**Your instructions**
Word-for-word transcription is needed for all of the entries.

.....

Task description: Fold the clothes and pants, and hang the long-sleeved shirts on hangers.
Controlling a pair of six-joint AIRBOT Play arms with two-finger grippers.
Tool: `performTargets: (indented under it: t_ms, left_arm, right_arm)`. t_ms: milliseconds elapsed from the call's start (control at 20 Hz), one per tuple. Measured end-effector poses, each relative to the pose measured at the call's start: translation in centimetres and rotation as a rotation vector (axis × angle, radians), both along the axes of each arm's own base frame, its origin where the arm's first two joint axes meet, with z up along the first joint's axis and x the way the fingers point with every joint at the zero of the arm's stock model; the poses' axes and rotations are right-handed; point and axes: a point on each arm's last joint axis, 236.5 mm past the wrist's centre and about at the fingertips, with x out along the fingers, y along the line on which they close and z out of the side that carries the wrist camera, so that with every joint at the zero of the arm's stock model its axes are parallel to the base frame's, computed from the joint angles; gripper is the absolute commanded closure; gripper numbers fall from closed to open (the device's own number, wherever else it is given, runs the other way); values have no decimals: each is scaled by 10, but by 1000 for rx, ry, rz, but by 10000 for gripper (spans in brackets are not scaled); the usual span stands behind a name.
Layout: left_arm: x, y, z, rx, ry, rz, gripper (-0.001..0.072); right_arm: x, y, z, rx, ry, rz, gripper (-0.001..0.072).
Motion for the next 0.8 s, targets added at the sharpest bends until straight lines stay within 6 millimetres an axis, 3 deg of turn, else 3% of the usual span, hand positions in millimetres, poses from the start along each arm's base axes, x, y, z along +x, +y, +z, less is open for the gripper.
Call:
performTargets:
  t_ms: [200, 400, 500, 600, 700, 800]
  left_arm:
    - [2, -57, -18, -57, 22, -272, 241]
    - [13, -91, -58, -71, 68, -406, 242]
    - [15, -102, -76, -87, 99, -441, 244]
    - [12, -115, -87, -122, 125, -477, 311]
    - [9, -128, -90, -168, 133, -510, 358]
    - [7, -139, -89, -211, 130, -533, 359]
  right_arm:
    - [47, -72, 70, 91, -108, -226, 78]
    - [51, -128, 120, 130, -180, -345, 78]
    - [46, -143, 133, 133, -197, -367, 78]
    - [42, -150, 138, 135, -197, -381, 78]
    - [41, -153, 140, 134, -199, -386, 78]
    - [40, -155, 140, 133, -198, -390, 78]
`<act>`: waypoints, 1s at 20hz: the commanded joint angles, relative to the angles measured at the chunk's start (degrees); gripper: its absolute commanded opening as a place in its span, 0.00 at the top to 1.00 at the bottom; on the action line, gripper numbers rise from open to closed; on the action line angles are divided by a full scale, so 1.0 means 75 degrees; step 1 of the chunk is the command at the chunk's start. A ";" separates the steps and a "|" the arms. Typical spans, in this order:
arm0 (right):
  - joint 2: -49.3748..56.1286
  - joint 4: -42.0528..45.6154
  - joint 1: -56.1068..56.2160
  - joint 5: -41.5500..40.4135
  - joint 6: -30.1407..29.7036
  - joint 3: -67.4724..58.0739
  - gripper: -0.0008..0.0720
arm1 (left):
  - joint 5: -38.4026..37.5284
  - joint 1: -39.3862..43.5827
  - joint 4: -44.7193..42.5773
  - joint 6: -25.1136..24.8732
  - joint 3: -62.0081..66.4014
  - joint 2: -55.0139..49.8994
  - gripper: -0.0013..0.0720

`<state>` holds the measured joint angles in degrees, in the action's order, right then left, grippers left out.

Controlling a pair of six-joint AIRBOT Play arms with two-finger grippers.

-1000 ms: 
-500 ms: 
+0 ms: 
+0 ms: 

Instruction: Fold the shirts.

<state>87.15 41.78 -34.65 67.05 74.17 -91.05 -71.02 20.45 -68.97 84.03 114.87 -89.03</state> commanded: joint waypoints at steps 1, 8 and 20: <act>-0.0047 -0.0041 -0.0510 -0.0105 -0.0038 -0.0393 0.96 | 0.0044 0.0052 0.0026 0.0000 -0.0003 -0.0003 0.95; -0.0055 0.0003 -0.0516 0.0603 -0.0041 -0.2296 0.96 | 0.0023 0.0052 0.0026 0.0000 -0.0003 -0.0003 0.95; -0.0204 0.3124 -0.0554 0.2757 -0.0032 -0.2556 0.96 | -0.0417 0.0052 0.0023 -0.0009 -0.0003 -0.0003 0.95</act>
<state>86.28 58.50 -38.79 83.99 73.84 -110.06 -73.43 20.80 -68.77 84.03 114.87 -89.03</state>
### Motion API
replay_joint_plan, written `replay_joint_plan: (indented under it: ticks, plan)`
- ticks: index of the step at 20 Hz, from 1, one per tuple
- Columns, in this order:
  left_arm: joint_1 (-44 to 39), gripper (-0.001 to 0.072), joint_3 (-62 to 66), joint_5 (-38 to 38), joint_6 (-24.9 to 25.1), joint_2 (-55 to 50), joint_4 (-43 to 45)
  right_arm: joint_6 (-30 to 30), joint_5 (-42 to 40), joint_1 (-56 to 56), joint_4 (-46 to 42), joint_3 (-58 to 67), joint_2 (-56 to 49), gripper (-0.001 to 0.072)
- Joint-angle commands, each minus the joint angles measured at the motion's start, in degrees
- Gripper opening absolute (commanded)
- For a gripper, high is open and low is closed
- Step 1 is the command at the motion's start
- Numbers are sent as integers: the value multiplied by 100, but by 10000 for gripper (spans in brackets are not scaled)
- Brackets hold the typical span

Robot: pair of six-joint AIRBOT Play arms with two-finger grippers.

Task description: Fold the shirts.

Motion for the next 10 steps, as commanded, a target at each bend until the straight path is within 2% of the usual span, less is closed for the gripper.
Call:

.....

**Written answer**
Task description: Fold the clothes and pants, and hang the long-sleeved shirts on hangers.
Controlling a pair of six-joint AIRBOT Play arms with two-finger grippers.
Tool: `performTargets: (indented under it: t_ms, left_arm, right_arm)`. t_ms: milliseconds elapsed from the call's start (control at 20 Hz), one per tuple. Measured end-effector poses, each relative to the pose measured at the call's start: translation in centimetres and rotation as a rotation vector (axis × angle, radians), both along the axes of each arm's own base frame, its origin where the arm's first two joint axes meet, with z up along the first joint's axis and x the way the fingers point with every joint at the zero of the arm's stock model; the poses' axes and rotations are right-handed; point and axes: a point on each arm's last joint axis, 236.5 mm past the wrist's centre and about at the fingertips, with x out along the fingers, y along the line on which they close and z out of the side that carries the wrist camera, so that with every joint at the zero of the arm's stock model its axes are parallel to the base frame's, computed from the joint angles; gripper is the absolute commanded closure; gripper numbers fall from closed to open (the device's own number, wherever else it is given, runs the other way); values have no decimals: each is scaled by 10, but by 1000 for rx, ry, rz, but by 10000 for gripper (spans in brackets are not scaled); the usual span stands behind a name.
Layout: left_arm: x, y, z, rx, ry, rz, gripper (-0.001..0.072); right_arm: x, y, z, rx, ry, rz, gripper (-0.001..0.072).
Motion for the next 0.8 s, targets added at the sharpest bends until straight lines stay within 6 millimetres an axis, 3 deg of turn, else 3% of the usual span, hand positions in millimetres, poses from the start along each arm's base axes, x, y, z along +x, +y, +z, less is open for the gripper.
Call:
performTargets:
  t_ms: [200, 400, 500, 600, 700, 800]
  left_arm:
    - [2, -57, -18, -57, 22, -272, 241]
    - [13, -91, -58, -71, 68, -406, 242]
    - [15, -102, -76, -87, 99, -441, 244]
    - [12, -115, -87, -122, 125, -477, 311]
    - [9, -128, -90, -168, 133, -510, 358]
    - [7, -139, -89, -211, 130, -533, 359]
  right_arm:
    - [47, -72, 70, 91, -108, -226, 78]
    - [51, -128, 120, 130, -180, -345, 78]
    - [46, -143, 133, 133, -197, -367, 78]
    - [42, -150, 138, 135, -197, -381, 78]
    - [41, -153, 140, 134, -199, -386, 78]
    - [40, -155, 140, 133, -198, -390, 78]
`<act>`: waypoints, 1s at 20hz: the commanded joint angles, relative to the angles measured at the chunk's start (degrees); gripper: its absolute commanded opening as a place in its span, 0.00 at the top to 1.00 at the bottom; on the action line, gripper numbers rise from open to closed; on the action line angles are divided by a full scale, so 1.0 means 75 degrees; step 1 of the chunk is the command at the chunk's start. A ";" separates the steps and a "|" the arms. Typical spans, in this order:
arm0 (right):
  - joint 2: -49.3748..56.1286
  - joint 4: -42.0528..45.6154
  - joint 1: -56.1068..56.2160
  - joint 5: -41.5500..40.4135
  - joint 6: -30.1407..29.7036
  - joint 3: -67.4724..58.0739
  - gripper: -0.0008..0.0720
arm1 (left):
  - joint 5: -38.4026..37.5284
  - joint 1: -39.3862..43.5827
  - joint 4: -44.7193..42.5773
  - joint 6: -25.1136..24.8732
  - joint 3: -62.0081..66.4014
  - joint 2: -55.0139..49.8994
  - gripper: -0.0013..0.0720

`<state>` holds the measured joint angles in degrees, in the action's order, right then left, grippers left out.

Controlling a pair of six-joint AIRBOT Play arms with two-finger grippers.

-1000 ms: 
-500 ms: 
+0 ms: 
+0 ms: 

Instruction: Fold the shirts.

<state>87.15 41.78 -34.65 67.05 74.17 -91.05 -71.02 20.45 -68.97 84.03 114.87 -89.03</state> commanded: joint waypoints at steps 1, 8 and 20: <act>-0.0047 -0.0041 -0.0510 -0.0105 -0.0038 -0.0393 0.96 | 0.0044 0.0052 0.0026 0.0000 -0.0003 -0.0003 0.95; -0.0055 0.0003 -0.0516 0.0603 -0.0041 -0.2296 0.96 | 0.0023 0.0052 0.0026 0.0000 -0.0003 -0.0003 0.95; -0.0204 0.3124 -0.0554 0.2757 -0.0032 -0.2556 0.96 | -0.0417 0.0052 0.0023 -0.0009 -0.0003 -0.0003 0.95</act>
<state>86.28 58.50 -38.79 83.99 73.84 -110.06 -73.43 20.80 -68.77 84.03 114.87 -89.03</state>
### Motion API
replay_joint_plan, written `replay_joint_plan: (indented under it: ticks, plan)`
- ticks: index of the step at 20 Hz, from 1, one per tuple
- Columns, in this order:
  left_arm: joint_1 (-44 to 39), gripper (-0.001 to 0.072), joint_3 (-62 to 66), joint_5 (-38 to 38), joint_6 (-24.9 to 25.1), joint_2 (-55 to 50), joint_4 (-43 to 45)
  right_arm: joint_6 (-30 to 30), joint_5 (-42 to 40), joint_1 (-56 to 56), joint_4 (-46 to 42), joint_3 (-58 to 67), joint_2 (-56 to 49), gripper (-0.001 to 0.072)
- Joint-angle commands, each minus the joint angles measured at the motion's start, in degrees
- Gripper opening absolute (commanded)
- For a gripper, high is open and low is closed
- Step 1 is the command at the motion's start
- Numbers are sent as integers: the value multiplied by 100, but by 10000 for gripper (spans in brackets are not scaled)
- Brackets hold the typical span

Robot: pair of six-joint AIRBOT Play arms with two-finger grippers.

Task description: Fold the shirts.

Motion for the next 10 steps, as commanded, a target at each bend until the straight path is within 2% of the usual span, less is closed for the gripper.
Call:

The response to this exercise is complete.